-- YOUR TASK --
Pictures are to be dropped. Everything else in the listing gets copied exactly.

▬▬▬▬▬▬

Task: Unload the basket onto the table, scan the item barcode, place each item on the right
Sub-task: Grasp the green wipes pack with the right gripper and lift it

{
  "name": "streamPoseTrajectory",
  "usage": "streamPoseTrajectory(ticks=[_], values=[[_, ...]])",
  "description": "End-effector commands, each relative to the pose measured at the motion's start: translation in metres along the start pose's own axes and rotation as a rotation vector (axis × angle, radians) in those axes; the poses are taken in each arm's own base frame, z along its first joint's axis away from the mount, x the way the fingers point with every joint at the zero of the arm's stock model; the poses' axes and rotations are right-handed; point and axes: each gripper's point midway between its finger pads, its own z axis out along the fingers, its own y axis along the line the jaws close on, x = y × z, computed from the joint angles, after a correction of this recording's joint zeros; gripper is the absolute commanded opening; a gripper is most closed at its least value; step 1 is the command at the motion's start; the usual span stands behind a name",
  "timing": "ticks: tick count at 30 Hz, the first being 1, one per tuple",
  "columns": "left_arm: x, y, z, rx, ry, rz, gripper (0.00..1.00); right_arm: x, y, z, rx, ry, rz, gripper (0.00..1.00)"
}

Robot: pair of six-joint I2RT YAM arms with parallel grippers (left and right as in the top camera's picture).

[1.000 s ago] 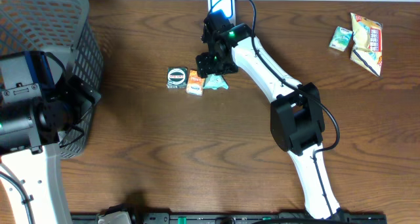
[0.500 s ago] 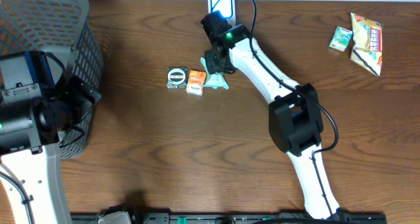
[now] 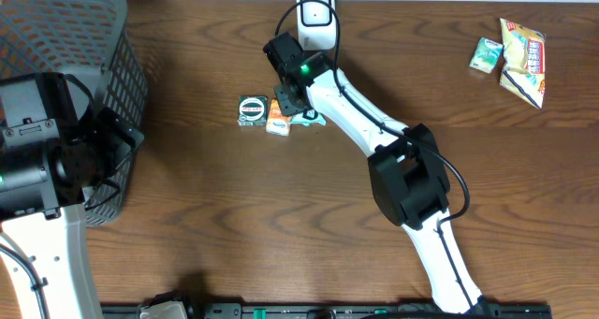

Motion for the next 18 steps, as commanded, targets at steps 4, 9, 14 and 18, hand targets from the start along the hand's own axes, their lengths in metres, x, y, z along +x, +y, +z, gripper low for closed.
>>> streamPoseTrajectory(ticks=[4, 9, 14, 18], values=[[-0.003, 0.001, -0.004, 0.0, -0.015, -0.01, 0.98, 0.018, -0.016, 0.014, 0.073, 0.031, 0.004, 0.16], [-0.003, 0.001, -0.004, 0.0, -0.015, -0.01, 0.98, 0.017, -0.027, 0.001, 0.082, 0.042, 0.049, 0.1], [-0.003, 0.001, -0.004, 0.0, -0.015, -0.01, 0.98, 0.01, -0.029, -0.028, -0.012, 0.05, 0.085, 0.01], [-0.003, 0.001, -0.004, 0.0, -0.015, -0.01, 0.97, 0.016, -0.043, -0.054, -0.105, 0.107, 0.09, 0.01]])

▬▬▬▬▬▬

-- ANSWER FOR THE TASK --
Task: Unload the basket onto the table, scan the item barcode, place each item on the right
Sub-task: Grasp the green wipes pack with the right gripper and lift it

{
  "name": "streamPoseTrajectory",
  "usage": "streamPoseTrajectory(ticks=[_], values=[[_, ...]])",
  "description": "End-effector commands, each relative to the pose measured at the motion's start: translation in metres along the start pose's own axes and rotation as a rotation vector (axis × angle, radians) in those axes; the poses are taken in each arm's own base frame, z along its first joint's axis away from the mount, x the way the fingers point with every joint at the zero of the arm's stock model; the poses' axes and rotations are right-handed; point and axes: each gripper's point midway between its finger pads, its own z axis out along the fingers, its own y axis along the line the jaws close on, x = y × z, computed from the joint angles, after a correction of this recording's joint zeros; gripper is the absolute commanded opening; a gripper is most closed at its least value; step 1 is the command at the motion's start; the usual span stands behind a name",
  "timing": "ticks: tick count at 30 Hz, the first being 1, one per tuple",
  "columns": "left_arm: x, y, z, rx, ry, rz, gripper (0.00..1.00); right_arm: x, y, z, rx, ry, rz, gripper (0.00..1.00)"
}

Robot: pair of six-joint I2RT YAM arms with parallel grippers (left and right as in the top camera's picture).

[1.000 s ago] 
[0.500 s ago] 
[now] 

Motion for the next 18 steps, as commanded, targets at steps 4, 9, 14 and 18, hand targets from the start along the hand's own axes, their lengths in metres, x, y, z along +x, +y, +z, gripper low for closed.
>>> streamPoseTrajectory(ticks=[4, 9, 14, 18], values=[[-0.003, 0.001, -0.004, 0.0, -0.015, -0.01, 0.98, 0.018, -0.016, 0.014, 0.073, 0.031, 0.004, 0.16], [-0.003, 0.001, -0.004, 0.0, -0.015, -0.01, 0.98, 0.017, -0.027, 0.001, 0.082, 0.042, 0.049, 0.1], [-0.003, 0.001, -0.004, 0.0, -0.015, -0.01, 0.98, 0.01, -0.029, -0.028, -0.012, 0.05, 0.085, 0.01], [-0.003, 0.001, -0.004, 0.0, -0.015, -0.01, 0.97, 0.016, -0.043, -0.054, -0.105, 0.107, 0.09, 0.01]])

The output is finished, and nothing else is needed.